→ Dataset excerpt

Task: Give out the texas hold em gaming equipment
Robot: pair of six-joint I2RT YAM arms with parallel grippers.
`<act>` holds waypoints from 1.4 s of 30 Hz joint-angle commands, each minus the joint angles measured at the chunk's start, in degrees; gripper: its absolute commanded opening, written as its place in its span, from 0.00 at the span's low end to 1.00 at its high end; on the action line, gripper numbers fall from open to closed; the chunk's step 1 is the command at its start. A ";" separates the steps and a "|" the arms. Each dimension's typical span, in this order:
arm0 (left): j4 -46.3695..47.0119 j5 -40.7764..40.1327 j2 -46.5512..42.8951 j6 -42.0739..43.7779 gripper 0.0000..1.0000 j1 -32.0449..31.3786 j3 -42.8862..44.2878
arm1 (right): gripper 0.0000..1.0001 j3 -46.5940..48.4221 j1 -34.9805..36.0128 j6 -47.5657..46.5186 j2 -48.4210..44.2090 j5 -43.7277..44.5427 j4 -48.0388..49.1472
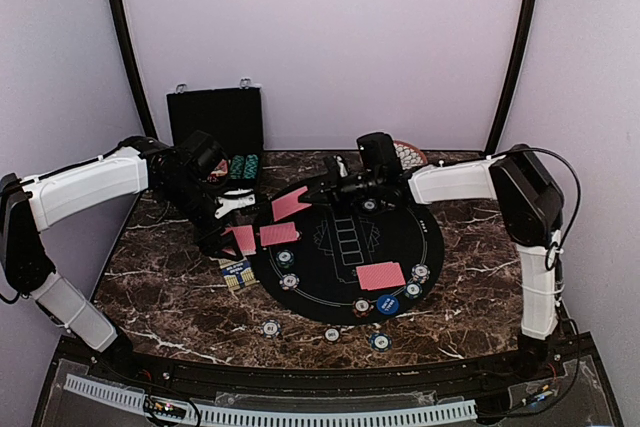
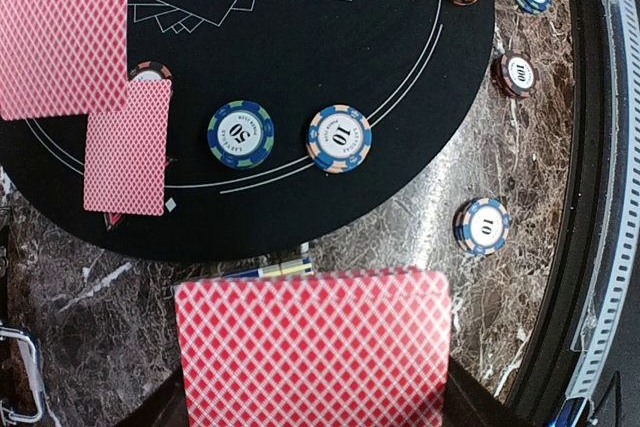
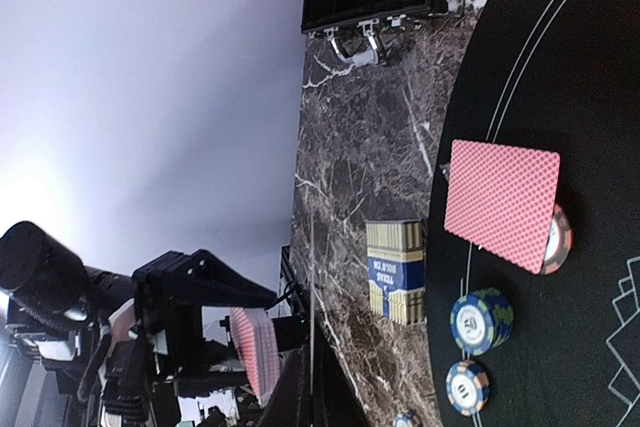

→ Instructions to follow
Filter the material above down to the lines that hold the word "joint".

→ Output for this task
Robot: pair of six-joint I2RT YAM arms with parallel grippers.
`<act>` holds waypoints from 1.4 s of 30 Hz joint-angle commands, each minus the joint angles measured at the chunk's start, in degrees; gripper: its absolute commanded opening, written as its place in its span, from 0.00 at the span's low end to 1.00 at its high end; on the action line, gripper numbers fall from open to closed; the chunk's step 1 is the command at its start. A ";" separates the steps and a "|" the arms. Each dimension's typical span, in this order:

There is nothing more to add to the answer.